Read a single line of the file, up until the next newline character.

readlines

readlines(hint: int = -1) -> List[Bytes]

Read all remaining lines into a list of buffers

seek

seek(offset: int, whence: int = SEEK_SET) -> int

Change the stream position to the given byte offset, interpreted relative to the position indicated by whence, and return the new absolute position. Values for whence are:

  • os.SEEK_SET or 0: start of the stream (the default); offset should be zero or positive
  • os.SEEK_CUR or 1: current stream position; offset may be negative
  • os.SEEK_END or 2: end of the stream; offset is usually negative

seekable

seekable() -> bool

Return True if the stream supports random access.

tell

tell() -> int

Return the current stream position.

obstore.AsyncReadableFile

An async-buffered reader that implements a similar interface as a Python BufferedReader.

Internally this maintains a buffer of the requested size, and uses get_range to populate its internal buffer once depleted. This buffer is cleared on seek.

Whilst simple, this interface will typically be outperformed by the native obstore methods that better map to the network APIs. This is because most object stores have very high first-byte latencies, on the order of 100-200ms, and so avoiding unnecessary round-trips is critical to throughput.

Systems looking to sequentially scan a file should instead consider using get, or get_range to read a particular range.

Systems looking to read multiple ranges of a file should instead consider using get_ranges, which will optimise the vectored IO.

meta property

meta: ObjectMeta

Access the metadata of the underlying file

size property

size: int

The size in bytes of the object.

close

close() -> None

Close the current file.

This is currently a no-op.

read async

read(size: int | None = None) -> Bytes

Read up to size bytes from the object and return them. As a convenience, if size is unspecified or None, all bytes until EOF are returned.

readall async

readall() -> Bytes

Read and return all the bytes from the stream until EOF, using multiple calls to the stream if necessary.

readline async

readline() -> Bytes

Read a single line of the file, up until the next newline character.

readlines async

readlines(hint: int = -1) -> List[Bytes]

Read all remaining lines into a list of buffers

seek async

seek(offset: int, whence: int = SEEK_SET) -> int

Change the stream position to the given byte offset, interpreted relative to the position indicated by whence, and return the new absolute position. Values for whence are:

  • os.SEEK_SET or 0: start of the stream (the default); offset should be zero or positive
  • os.SEEK_CUR or 1: current stream position; offset may be negative
  • os.SEEK_END or 2: end of the stream; offset is usually negative

seekable

seekable() -> bool

Return True if the stream supports random access.

tell async

tell() -> int

Return the current stream position.

obstore.WritableFile

Bases: AbstractContextManager

A buffered writable file object with synchronous operations.

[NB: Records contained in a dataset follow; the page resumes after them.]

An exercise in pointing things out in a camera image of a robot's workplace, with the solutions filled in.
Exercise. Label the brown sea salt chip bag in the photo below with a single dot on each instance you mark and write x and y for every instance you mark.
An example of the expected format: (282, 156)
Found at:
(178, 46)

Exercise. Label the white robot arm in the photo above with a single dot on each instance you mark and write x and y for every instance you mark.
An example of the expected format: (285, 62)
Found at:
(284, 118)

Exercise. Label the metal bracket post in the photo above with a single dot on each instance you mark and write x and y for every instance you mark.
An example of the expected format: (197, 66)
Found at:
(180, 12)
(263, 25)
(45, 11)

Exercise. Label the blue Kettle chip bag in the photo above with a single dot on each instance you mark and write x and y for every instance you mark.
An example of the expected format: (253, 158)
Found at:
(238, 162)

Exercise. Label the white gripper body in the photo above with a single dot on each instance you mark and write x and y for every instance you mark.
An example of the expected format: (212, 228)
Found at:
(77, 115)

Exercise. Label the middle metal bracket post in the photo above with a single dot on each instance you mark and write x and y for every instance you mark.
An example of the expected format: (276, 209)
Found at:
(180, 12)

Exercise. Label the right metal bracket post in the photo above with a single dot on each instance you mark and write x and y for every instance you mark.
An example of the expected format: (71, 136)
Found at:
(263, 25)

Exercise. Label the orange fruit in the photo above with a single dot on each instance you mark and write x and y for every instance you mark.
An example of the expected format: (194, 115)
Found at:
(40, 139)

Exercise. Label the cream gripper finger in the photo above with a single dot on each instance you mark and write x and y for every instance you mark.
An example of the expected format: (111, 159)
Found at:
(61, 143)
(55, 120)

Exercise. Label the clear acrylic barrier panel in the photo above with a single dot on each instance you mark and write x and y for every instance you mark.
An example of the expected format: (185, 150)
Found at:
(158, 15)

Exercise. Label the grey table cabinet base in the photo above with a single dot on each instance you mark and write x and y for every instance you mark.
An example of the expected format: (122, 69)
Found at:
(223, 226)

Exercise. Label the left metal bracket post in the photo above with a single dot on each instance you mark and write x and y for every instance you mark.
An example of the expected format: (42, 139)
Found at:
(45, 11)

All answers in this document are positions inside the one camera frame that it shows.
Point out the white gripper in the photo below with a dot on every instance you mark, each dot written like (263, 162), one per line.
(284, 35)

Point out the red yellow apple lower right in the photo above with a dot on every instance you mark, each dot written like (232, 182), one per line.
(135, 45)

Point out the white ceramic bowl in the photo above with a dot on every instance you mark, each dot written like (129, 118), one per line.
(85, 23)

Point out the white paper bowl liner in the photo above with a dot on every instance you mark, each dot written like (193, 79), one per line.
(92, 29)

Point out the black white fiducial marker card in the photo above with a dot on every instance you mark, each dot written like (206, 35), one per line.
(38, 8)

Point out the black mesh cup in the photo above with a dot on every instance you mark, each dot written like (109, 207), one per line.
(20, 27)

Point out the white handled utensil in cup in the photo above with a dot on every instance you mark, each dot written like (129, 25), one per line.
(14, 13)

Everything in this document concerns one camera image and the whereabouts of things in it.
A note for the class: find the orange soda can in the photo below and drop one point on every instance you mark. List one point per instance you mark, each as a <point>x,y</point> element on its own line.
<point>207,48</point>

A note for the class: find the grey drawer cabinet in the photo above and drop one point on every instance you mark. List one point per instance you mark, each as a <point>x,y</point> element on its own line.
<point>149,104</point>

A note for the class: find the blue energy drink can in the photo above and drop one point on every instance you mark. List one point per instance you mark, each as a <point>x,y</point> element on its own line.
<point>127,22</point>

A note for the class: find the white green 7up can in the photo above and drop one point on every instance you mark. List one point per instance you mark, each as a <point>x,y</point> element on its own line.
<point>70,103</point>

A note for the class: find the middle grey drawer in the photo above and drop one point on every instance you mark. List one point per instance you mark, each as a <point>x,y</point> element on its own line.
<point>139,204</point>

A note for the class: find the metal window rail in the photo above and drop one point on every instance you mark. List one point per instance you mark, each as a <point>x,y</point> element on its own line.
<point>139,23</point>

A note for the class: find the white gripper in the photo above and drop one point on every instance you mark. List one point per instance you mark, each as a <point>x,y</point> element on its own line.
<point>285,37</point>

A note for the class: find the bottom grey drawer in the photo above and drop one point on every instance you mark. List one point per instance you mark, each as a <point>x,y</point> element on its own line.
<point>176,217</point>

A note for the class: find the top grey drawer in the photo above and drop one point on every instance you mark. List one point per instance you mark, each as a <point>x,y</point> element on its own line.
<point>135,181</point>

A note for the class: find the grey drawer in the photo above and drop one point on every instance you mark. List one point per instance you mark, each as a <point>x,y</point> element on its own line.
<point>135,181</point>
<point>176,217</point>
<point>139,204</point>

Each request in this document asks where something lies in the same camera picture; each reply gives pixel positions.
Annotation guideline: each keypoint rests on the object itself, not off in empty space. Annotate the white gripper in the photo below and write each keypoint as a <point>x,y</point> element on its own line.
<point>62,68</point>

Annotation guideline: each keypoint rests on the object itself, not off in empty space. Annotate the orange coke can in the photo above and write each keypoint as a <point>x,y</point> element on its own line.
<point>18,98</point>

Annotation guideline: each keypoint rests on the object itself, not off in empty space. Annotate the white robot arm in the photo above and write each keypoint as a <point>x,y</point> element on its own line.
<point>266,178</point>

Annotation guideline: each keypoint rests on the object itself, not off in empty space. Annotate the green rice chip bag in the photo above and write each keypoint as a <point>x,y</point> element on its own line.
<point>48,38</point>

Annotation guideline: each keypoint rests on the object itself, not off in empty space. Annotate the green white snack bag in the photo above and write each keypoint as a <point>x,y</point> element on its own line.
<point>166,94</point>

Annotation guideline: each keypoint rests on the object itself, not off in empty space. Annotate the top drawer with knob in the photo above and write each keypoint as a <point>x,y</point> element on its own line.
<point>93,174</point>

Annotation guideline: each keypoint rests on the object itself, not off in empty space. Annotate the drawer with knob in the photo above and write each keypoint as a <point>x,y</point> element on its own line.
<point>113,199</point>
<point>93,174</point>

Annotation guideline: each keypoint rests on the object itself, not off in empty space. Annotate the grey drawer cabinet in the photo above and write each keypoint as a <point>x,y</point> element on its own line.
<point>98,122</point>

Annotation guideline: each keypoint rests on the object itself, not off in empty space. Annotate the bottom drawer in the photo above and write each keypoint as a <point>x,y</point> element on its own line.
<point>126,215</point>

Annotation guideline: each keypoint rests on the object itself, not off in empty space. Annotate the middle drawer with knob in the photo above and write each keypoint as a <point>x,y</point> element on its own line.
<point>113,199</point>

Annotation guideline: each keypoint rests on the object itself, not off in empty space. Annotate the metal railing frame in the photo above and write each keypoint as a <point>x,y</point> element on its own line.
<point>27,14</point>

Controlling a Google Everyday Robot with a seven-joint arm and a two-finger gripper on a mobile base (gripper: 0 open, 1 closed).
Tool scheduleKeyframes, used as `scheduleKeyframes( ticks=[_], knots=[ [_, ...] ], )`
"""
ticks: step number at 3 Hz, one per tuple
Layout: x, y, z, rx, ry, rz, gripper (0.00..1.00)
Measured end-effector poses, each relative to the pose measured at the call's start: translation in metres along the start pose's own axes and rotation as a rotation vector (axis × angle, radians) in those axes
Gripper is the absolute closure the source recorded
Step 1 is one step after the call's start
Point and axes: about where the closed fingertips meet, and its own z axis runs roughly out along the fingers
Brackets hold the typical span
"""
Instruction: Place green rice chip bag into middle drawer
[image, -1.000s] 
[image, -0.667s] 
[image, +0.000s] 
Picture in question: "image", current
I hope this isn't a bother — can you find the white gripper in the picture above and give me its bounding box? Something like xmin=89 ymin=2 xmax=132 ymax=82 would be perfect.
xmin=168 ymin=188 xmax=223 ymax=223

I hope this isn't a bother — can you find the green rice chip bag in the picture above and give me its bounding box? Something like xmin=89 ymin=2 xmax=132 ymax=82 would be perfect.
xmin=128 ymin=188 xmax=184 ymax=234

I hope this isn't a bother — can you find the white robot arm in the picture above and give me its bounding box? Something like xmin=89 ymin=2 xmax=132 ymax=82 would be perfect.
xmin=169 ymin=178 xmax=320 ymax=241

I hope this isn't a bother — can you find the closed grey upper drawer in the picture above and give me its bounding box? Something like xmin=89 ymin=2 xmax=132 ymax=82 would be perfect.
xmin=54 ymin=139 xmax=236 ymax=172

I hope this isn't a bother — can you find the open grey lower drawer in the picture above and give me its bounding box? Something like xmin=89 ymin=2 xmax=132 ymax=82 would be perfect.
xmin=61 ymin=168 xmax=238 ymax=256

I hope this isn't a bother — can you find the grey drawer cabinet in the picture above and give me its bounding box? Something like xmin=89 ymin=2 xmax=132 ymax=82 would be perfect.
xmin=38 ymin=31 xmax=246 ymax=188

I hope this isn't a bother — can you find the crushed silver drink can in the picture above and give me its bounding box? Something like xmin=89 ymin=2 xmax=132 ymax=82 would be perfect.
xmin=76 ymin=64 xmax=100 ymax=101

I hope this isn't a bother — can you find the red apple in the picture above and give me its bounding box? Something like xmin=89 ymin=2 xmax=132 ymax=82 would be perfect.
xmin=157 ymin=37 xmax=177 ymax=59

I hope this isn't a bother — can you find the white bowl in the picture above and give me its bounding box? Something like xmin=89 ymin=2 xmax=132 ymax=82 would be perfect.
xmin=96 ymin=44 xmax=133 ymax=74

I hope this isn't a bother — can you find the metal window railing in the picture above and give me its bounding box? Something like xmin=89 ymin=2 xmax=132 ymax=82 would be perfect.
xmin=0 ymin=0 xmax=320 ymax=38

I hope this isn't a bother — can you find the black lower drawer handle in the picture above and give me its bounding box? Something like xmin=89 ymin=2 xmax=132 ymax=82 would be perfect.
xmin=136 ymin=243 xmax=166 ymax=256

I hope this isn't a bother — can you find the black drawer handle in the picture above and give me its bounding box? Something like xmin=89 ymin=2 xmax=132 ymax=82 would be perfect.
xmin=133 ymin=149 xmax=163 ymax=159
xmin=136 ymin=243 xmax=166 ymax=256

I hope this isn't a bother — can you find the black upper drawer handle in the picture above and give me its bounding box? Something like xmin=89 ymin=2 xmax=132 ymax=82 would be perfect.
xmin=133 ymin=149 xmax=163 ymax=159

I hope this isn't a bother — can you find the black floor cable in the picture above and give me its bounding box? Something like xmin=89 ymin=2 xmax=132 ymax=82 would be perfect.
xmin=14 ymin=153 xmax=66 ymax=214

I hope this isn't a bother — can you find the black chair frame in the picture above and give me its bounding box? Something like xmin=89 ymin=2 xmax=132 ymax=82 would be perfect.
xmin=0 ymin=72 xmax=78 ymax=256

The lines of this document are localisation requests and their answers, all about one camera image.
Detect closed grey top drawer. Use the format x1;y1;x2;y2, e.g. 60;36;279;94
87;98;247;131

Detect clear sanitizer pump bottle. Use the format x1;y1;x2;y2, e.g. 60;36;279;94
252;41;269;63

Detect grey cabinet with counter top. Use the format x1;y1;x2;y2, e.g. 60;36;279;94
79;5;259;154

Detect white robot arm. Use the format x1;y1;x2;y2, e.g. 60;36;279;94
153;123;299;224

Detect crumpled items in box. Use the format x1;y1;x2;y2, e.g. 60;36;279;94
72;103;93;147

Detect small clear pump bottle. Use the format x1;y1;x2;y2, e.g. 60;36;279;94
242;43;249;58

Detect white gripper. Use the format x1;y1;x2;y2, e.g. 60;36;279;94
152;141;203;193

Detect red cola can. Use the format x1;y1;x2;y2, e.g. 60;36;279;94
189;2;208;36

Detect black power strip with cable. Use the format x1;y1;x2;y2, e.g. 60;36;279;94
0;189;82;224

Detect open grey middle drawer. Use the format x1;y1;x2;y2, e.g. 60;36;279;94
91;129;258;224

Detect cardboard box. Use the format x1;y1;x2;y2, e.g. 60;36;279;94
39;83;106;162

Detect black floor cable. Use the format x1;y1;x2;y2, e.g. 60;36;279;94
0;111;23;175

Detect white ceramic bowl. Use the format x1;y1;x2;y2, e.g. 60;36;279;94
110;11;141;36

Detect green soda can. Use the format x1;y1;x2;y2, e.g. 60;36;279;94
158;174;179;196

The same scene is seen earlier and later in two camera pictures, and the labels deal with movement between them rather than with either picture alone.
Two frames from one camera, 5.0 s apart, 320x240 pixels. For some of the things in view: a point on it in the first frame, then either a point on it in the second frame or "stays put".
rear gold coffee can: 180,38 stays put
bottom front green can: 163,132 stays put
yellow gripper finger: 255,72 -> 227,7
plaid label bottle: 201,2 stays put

This implements a similar interface as a Python BufferedWriter.

close

close() -> None

Close the current file.

closed

closed() -> bool

Returns True if the current file has already been closed.

Note that this is a method, not an attribute.

flush

flush() -> None

Flushes this output stream, ensuring that all intermediately buffered contents reach their destination.

write

write(buffer: bytes | Buffer) -> int

Write the bytes-like object, buffer, and return the number of bytes written.

obstore.AsyncWritableFile

Bases: AbstractAsyncContextManager

A buffered writable file object with asynchronous operations.

close async

close() -> None

Close the current file.

closed async

closed() -> bool

Returns True if the current file has already been closed.

Note that this is an async method, not an attribute.

flush async

flush() -> None

Flushes this output stream, ensuring that all intermediately buffered contents reach their destination.

write async

write(buffer: bytes | Buffer) -> int

Write the bytes-like object, buffer, and return the number of bytes written.